Я быстро иду сквозь моросящий дождик. Сегодня вечером приезжает мусоровоз. Заглянув в контейнер, вижу там кулинарные книги и подложки под столовые приборы. Безжалостно выкинутые. Ведь это ненужный хлам. Я переворачиваю мусорную корзину Калеба и смотрю, как ее содержимое сыпется поверх остального выброшенного барахла. Одна кулинарная книга съезжает в сторону, и я замечаю под ней что-то радужное, меняющее цвет. Одна из игрушек Мии? Я сдвигаю остальной хлам в сторону. Это блокнот на спирали. В последний раз я видела его меньше недели назад, на пассажирском сиденье машины Ив.
Блокнот на спирали
После несчастного случая я приходила к ним трижды. Меня не впускали. Я поднималась на крыльцо и, стоя у двери, слышала за ней приглушенные звуки. Стучала, и звуки прекращались. Ко мне никто не выходил. За дверью царила тишина. Они знали, что пришла я, и не желали со мной разговаривать. Я старалась уважать их желание. Больше я к ним не приходила, но отправила дурацкую открытку с соболезнованиями – теперь, по прошествии времени, мне это кажется отвратительным, однако выразить соболезнования в лицо у меня возможности не было. Я отправила ее из другого города за несколько дней до похорон.

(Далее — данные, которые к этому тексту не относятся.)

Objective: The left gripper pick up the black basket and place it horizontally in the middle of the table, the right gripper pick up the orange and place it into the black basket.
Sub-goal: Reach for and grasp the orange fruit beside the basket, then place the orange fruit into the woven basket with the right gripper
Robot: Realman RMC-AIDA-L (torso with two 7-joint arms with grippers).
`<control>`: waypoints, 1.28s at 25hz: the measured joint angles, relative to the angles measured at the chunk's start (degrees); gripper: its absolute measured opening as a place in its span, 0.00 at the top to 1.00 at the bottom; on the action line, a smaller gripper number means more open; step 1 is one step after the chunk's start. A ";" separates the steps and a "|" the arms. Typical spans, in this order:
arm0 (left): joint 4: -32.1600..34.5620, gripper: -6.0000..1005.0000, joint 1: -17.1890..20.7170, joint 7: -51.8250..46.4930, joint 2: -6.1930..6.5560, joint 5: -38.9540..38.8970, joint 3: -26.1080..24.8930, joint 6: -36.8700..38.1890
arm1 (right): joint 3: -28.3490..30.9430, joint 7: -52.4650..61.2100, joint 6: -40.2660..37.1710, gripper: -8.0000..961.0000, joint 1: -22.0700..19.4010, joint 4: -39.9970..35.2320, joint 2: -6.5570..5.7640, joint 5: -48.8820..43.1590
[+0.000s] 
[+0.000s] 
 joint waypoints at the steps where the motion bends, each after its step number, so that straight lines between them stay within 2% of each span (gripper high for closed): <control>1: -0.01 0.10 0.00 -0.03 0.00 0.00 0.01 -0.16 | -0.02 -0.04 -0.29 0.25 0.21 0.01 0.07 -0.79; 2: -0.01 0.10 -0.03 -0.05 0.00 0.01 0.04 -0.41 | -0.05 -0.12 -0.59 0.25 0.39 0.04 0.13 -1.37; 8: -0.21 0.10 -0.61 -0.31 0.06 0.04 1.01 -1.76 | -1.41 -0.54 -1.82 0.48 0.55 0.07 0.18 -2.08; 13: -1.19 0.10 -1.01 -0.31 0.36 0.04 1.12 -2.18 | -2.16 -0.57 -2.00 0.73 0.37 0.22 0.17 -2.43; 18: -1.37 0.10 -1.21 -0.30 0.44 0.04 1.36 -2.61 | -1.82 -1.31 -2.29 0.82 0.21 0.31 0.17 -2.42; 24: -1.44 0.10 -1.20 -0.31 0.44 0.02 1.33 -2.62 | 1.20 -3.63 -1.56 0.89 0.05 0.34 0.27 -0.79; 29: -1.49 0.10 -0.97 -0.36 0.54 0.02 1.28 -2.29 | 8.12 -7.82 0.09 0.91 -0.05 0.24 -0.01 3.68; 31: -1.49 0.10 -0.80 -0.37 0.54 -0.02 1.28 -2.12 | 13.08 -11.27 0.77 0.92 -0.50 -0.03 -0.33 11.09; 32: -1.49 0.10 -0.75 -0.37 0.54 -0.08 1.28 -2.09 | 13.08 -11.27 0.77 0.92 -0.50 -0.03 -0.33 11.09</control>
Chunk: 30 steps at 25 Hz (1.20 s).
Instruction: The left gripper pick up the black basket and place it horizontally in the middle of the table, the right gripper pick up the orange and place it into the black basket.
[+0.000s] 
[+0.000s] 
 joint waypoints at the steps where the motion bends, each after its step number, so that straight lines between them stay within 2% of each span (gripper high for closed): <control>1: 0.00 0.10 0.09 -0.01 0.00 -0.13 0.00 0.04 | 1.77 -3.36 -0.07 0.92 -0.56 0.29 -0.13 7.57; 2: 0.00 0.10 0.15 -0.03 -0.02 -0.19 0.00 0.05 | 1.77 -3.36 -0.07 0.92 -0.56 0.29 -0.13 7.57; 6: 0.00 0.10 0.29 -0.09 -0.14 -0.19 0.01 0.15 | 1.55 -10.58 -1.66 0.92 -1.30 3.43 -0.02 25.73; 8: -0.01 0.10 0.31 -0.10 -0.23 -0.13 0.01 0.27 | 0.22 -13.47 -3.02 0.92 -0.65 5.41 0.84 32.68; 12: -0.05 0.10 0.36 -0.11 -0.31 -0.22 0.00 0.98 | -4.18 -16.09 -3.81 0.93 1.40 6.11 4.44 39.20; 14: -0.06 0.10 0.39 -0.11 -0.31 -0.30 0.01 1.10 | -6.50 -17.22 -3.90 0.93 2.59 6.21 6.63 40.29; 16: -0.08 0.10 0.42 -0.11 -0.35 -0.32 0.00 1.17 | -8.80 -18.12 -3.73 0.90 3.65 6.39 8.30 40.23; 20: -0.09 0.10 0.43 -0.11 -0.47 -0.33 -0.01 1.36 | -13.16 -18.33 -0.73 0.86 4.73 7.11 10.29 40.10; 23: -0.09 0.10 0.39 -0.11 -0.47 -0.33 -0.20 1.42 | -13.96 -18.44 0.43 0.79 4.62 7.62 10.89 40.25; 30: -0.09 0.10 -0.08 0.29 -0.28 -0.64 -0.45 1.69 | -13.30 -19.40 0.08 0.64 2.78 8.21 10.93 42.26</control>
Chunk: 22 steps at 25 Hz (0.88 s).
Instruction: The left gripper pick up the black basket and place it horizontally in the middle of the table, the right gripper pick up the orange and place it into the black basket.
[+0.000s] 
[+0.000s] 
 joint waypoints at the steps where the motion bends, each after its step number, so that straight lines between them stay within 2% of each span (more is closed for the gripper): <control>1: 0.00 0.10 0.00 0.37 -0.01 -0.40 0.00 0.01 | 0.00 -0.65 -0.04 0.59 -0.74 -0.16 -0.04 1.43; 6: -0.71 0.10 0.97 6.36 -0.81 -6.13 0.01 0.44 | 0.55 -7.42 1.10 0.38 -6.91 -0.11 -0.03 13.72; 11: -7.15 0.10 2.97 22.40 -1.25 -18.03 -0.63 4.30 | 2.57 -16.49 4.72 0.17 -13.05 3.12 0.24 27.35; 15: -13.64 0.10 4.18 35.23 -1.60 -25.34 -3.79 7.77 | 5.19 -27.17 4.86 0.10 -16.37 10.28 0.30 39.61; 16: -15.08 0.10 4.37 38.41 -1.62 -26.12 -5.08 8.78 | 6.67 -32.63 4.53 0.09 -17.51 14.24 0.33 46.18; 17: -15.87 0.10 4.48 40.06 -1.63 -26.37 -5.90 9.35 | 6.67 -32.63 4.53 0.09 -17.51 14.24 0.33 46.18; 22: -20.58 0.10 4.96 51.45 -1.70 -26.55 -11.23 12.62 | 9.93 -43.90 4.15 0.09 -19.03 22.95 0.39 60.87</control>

Я чувствовала себя невидимкой, призраком брошенного человека, которого не замечали ни когда я проезжала мимо дома Ив, ни когда сидела на церковной скамье рядом с Хейли. А потом вдруг Ив меня заметила. И все изменилось.
Я сидела дома одна. Родители поехали за Джулианом. Тишина была невыносимой. В этой тишине я слышала лишь шепот Калеба: «Просто не бери в голову, Джесса». «Просто скажи это». «Мия, попрощайся с Джессой».
Я вышла на крыльцо глотнуть свежего воздуха и увидела машину Ив, припаркованную на углу моей улицы. Она тоже показалась мне призраком, как и я сама. Опустившиеся сумерки укрыли все тенями, и мне даже подумалось: не мое ли воображение материализовало здесь машину матери Калеба? В салоне было темно, окно приоткрыто. Внутри шевельнулась фигура. Я решила убедиться, что мне это не мерещится, и спустилась с крыльца. Сначала Ив меня не заметила. Она уставилась на большой дом за моей спиной, и мне почему-то стало неловко. За белые колонны и кирпичный фасад, за аккуратно подстриженную живую изгородь. Все это внезапно показалось совершенно ненужным. Ив, прищурившись, смотрела на горящий у крыльца и в доме свет, на зашторенные окна и нахмурилась, увидев меня.